Trois condamnés à mort pour meurtre ont été pendus le 11 septembre au Japon, ce qui porte à 13 le nombre d'exécutions capitales depuis le début de l'année dans le pays, le nombre le plus élevé en 33 ans. Elles portent en outre à 26 le nombre d'exécutions depuis le 25 décembre 2006, date de la rupture d'un moratoire de facto de quinze mois sur l'application de la peine capitale.

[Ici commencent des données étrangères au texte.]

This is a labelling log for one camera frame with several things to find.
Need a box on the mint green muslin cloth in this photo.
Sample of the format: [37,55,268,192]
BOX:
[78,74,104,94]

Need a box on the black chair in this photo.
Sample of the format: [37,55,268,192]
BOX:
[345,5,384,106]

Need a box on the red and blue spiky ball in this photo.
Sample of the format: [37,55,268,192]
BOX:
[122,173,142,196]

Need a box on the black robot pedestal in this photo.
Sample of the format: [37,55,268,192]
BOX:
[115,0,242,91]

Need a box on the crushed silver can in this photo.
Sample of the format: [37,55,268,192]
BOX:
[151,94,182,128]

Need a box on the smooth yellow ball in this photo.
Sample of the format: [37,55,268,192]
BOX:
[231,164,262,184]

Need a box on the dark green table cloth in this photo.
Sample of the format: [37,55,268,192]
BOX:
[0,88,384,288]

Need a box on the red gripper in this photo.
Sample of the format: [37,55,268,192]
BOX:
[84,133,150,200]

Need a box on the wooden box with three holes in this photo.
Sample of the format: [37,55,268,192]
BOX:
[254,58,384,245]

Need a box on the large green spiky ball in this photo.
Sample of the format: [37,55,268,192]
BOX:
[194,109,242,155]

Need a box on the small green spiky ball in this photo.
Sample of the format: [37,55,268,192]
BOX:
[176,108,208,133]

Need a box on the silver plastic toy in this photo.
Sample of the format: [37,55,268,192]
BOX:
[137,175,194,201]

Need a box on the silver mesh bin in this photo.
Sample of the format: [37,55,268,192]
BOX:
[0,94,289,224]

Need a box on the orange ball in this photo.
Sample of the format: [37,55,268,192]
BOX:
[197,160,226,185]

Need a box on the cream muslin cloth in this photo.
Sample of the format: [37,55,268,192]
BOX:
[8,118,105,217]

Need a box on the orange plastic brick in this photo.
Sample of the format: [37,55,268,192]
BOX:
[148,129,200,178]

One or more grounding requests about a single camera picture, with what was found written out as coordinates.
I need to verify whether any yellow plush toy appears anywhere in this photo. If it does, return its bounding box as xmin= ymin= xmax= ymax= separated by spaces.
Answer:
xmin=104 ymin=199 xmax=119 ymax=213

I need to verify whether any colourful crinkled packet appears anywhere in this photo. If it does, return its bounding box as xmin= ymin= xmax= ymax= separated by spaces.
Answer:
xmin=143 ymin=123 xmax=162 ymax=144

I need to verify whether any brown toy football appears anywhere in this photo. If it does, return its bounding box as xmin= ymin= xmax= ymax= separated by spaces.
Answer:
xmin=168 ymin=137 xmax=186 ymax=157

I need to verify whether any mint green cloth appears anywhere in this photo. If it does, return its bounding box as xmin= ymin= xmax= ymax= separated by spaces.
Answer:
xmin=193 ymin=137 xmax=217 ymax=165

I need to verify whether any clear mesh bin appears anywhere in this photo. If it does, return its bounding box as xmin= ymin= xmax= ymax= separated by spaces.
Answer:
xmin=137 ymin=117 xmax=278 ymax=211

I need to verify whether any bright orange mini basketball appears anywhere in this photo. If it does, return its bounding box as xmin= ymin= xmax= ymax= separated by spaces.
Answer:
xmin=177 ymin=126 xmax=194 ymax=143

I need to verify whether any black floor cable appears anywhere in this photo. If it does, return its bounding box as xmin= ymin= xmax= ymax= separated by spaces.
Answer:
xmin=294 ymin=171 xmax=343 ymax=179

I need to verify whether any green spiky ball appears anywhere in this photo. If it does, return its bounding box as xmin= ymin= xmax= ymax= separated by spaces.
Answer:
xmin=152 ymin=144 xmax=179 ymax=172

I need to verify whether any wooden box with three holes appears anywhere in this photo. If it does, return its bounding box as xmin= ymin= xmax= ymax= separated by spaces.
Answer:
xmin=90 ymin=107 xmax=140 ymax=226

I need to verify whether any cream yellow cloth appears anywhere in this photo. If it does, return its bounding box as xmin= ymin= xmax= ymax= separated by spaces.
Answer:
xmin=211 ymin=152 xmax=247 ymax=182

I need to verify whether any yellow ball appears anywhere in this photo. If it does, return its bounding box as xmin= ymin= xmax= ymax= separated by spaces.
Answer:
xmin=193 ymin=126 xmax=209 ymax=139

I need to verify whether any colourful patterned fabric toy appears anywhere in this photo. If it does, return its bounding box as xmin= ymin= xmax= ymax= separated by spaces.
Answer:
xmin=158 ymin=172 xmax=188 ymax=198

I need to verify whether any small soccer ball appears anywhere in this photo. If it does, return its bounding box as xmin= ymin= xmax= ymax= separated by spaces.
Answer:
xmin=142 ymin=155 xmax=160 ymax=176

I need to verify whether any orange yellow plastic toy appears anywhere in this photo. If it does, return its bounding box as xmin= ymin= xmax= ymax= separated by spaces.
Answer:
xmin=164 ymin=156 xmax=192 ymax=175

Au Japon, chaque exécution doit être approuvée par le ministre de la Justice en personne pour pouvoir être menée. Il s'agit des premières exécutions ordonnées par le ministre de la Justice Okiharu Yasuoka depuis sa nomination le 1er août dernier. Son prédécesseur, Kunio Hatoyama, avait signé un nombre record de 13 arrêts de mort.

«J'ai accompli fermement mon devoir de responsable du respect de la loi et de l'ordre»

a déclaré M. Yasuoka lors d'une conférence de presse.

Yasuoka doit démissionner à la fin du mois de septembre (à l’heure où nous imprimmons, le nouveau gouvernement japonais n’a pas encore été constitué, ndlr), en même temps que le reste du gouvernement en raison du départ du premier ministre Yasuo Fukuda, mais peut toutefois retrouver son poste dans le prochain gouvernement.